→ What this task involves: In the listing below, look for "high" and copy every line that has it.

→ Provided information:
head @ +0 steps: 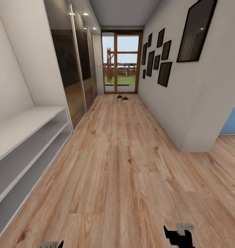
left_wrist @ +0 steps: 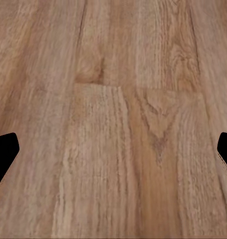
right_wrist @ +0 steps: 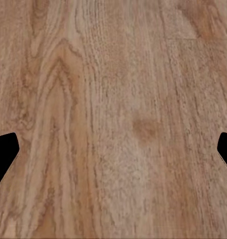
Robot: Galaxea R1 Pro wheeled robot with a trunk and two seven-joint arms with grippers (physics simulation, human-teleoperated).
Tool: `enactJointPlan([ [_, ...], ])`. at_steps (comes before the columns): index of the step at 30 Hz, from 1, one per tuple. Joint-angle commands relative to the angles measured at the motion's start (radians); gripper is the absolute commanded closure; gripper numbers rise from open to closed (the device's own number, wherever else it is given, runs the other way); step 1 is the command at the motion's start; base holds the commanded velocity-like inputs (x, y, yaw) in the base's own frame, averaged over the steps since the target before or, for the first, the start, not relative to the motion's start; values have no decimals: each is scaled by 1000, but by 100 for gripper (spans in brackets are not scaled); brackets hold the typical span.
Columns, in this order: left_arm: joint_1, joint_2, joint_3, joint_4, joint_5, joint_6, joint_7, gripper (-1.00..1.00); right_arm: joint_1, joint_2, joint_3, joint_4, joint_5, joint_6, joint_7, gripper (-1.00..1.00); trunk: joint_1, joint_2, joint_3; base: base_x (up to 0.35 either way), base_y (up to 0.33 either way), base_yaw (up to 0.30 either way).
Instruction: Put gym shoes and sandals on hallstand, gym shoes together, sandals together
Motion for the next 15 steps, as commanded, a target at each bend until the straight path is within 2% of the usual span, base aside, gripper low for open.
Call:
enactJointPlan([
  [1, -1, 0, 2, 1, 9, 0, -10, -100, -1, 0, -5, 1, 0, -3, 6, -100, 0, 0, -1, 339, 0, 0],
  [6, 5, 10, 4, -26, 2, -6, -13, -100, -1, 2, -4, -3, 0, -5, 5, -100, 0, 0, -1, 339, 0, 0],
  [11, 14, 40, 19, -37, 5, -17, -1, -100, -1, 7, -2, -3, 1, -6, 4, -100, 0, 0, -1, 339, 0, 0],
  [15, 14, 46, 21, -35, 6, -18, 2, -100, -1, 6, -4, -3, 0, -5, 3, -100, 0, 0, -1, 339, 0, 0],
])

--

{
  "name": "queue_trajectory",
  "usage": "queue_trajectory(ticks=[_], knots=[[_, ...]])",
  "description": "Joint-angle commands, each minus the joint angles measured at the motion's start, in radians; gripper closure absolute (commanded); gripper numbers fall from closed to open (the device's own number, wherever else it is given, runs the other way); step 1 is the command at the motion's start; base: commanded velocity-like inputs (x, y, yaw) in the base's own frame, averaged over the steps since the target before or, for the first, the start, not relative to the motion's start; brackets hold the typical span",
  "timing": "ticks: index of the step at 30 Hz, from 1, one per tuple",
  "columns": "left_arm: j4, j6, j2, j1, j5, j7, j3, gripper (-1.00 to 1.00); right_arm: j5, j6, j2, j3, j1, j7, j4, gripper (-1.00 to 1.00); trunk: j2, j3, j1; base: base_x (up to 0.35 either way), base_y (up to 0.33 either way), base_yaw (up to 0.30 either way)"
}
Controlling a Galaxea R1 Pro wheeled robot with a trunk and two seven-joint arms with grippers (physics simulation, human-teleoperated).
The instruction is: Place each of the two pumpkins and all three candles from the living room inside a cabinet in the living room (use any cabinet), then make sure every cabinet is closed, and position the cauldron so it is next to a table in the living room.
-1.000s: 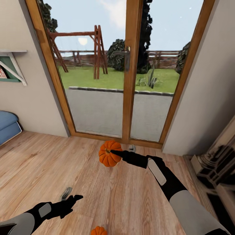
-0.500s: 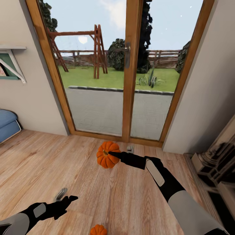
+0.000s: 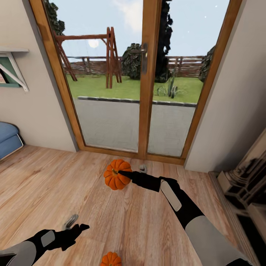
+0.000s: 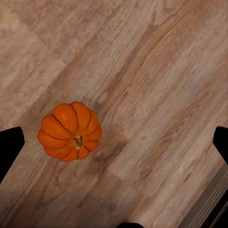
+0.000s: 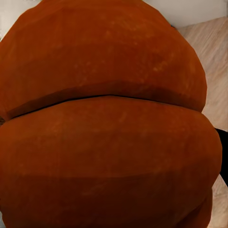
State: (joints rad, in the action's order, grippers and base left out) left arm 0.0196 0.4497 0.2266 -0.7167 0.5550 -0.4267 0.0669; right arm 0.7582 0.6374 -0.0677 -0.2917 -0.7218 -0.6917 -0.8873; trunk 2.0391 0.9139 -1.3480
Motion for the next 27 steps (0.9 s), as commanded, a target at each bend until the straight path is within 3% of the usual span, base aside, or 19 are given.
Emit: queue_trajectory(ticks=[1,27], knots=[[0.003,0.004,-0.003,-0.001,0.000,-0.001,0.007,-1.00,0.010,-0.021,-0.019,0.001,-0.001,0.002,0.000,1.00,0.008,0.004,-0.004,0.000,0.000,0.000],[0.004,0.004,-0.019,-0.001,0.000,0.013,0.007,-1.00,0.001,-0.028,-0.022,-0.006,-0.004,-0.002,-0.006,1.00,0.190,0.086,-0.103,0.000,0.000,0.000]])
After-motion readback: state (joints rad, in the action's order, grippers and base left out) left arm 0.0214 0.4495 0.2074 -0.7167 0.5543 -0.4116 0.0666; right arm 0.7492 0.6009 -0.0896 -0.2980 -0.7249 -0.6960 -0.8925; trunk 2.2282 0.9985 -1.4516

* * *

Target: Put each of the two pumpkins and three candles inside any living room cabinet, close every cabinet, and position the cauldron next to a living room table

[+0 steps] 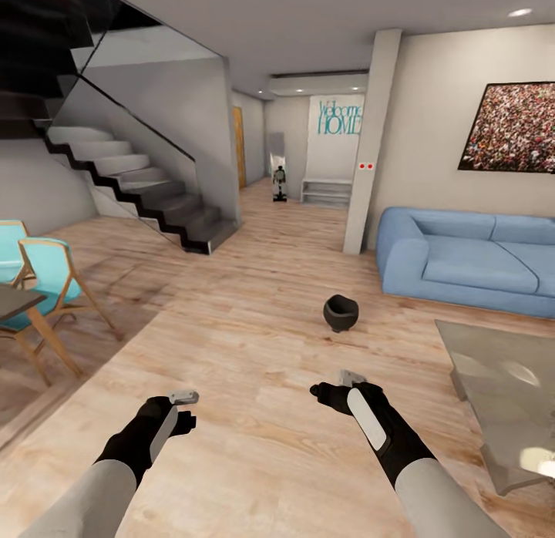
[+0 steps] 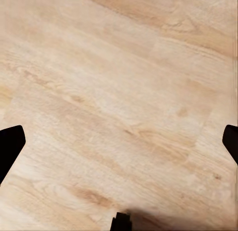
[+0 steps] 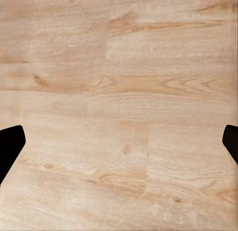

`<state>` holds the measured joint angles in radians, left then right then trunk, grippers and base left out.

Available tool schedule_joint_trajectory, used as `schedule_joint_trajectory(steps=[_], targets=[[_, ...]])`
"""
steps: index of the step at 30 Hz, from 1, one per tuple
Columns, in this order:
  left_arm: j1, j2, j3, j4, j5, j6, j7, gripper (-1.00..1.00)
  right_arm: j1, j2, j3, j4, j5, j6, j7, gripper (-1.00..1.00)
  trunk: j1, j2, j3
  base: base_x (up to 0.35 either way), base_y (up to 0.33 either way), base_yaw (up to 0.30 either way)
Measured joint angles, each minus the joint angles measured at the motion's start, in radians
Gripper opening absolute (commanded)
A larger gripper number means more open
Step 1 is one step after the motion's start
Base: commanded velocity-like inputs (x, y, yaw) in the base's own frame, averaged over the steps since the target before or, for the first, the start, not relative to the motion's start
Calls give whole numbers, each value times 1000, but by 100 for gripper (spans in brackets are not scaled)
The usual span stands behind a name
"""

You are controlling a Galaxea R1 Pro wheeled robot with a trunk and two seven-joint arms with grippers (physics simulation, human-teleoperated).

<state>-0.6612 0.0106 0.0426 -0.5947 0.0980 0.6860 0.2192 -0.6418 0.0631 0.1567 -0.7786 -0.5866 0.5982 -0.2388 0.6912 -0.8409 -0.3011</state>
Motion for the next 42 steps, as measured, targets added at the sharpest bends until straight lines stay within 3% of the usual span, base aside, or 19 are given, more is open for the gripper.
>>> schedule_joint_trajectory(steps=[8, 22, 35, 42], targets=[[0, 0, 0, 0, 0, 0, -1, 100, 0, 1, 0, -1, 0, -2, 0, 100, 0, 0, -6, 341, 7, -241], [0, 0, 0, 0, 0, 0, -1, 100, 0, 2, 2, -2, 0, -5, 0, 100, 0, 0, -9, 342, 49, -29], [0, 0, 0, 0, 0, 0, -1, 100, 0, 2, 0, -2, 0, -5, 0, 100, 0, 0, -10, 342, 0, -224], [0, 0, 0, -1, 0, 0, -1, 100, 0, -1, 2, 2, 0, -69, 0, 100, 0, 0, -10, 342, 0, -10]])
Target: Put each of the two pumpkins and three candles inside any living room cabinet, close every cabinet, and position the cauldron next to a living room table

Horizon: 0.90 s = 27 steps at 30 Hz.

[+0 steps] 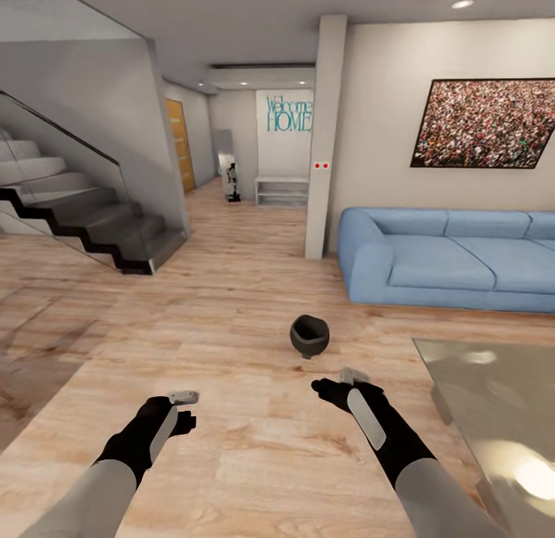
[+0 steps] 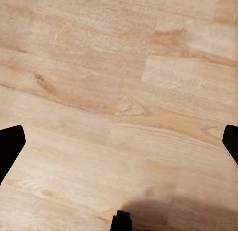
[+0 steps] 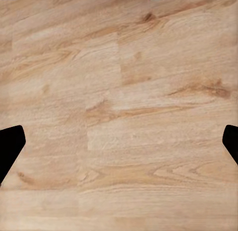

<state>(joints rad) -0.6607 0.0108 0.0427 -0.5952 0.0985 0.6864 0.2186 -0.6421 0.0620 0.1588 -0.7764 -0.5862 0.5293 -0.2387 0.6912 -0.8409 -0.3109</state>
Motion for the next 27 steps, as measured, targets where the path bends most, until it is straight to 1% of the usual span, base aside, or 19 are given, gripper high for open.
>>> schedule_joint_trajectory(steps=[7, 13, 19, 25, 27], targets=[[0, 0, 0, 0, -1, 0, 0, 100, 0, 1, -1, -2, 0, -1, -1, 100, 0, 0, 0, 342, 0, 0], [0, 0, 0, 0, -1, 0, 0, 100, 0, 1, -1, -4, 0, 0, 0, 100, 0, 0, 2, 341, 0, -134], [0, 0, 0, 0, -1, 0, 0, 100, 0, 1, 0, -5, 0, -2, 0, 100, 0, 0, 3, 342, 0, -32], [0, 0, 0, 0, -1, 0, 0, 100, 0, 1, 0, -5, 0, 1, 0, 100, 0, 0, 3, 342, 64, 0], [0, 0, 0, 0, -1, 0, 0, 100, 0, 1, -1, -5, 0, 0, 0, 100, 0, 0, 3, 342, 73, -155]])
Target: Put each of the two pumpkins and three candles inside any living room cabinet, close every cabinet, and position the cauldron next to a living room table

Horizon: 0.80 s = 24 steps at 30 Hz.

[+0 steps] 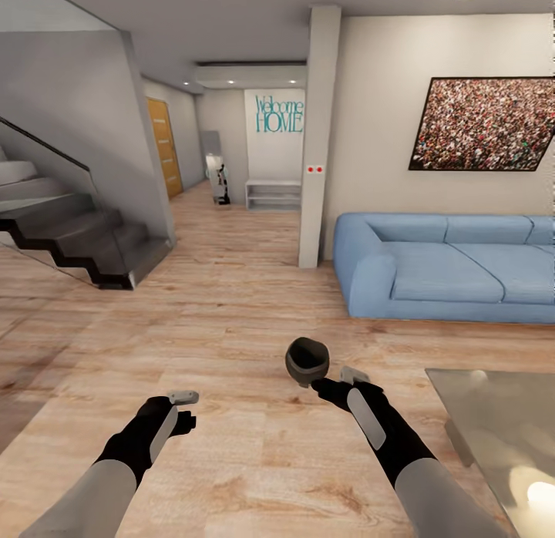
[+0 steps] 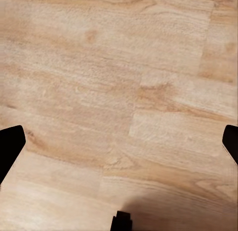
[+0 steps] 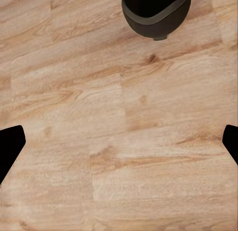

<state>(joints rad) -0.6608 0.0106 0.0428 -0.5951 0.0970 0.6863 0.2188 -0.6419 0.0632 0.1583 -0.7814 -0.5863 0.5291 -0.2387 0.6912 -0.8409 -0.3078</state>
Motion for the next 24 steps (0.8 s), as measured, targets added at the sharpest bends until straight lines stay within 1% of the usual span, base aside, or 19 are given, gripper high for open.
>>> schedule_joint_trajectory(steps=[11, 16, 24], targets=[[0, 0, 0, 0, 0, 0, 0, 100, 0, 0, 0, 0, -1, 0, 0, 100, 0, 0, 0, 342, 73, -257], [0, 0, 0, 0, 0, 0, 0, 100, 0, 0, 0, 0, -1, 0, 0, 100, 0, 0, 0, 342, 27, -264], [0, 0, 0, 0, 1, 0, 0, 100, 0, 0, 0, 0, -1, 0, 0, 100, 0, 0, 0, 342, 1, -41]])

→ Your response:
Motion for the next 27 steps, as measured, targets where the path bends most, until it is straight to 1% of the usual span, base aside, or 19 are given, gripper high for open.
Motion for the next 24 steps (0.8 s), as measured, targets added at the sharpest bends until straight lines stay within 1% of the usual span, base aside, or 19 are given, gripper high for open.

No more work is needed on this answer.